Copy the lines below exactly. Start at the first and finish with the line containing "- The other".
### DATA BLOCK ###
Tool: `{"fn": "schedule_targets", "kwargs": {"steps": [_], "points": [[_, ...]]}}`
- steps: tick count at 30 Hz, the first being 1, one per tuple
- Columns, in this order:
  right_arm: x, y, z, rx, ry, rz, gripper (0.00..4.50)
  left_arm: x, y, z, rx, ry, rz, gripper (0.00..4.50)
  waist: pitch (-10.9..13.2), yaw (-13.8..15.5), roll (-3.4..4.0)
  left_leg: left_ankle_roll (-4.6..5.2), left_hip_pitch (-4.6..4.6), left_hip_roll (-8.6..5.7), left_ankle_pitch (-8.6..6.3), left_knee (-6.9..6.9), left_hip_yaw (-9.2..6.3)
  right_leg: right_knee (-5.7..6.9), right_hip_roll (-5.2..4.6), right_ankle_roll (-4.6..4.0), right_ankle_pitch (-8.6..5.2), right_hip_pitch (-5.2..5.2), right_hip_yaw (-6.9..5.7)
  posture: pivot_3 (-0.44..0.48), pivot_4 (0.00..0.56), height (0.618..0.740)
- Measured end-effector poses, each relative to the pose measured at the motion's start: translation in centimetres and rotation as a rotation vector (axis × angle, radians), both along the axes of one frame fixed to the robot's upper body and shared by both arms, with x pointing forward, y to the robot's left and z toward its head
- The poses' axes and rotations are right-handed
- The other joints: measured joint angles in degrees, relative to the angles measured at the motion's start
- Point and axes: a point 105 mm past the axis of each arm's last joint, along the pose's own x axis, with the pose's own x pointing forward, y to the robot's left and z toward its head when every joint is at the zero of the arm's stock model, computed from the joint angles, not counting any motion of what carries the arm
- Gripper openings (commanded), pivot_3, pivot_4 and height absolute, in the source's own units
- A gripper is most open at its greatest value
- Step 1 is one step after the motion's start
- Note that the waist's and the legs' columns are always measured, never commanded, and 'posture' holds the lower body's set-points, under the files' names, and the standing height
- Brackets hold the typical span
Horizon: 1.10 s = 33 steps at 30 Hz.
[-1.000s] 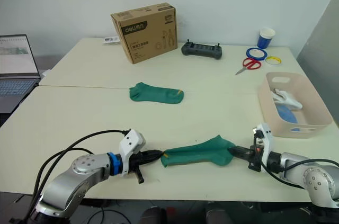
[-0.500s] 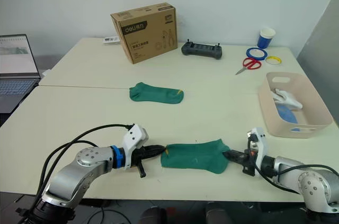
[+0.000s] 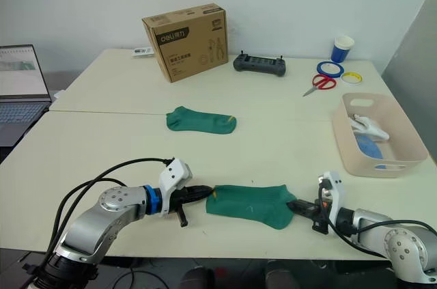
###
• RESPONSE TO THE TASK:
Tool: `{"fn": "schedule_targets", "kwargs": {"steps": [_], "points": [[_, ...]]}}`
- steps: tick count at 30 Hz, the first being 1, one per tuple
- Columns, in this order:
  right_arm: x, y, z, rx, ry, rz, gripper (0.00..4.50)
  left_arm: x, y, z, rx, ry, rz, gripper (0.00..4.50)
  waist: pitch (-10.9..13.2), yaw (-13.8..15.5), roll (-3.4..4.0)
  left_leg: left_ankle_roll (-4.6..5.2), left_hip_pitch (-4.6..4.6), left_hip_roll (-8.6..5.7), left_ankle_pitch (-8.6..6.3), left_knee (-6.9..6.9), left_hip_yaw (-9.2..6.3)
  right_leg: right_knee (-5.7..6.9), right_hip_roll (-5.2..4.6), right_ankle_roll (-4.6..4.0), right_ankle_pitch (-8.6..5.2), right_hip_pitch (-5.2..5.2), right_hip_yaw (-6.9..5.7)
  posture: pivot_3 (-0.44..0.48), pivot_4 (0.00..0.56), height (0.618..0.740)
- Measured end-effector poses, each relative to the pose measured at the motion's start: translation in centimetres and rotation as a rotation vector (axis × angle, radians), both along the axes of one frame fixed to the robot's upper body and shared by both arms, with x pointing forward, y to the robot's left and z toward its head
- The poses' axes and rotations are right-handed
- The other joints: measured joint angles in degrees, relative to the angles measured at the motion's start

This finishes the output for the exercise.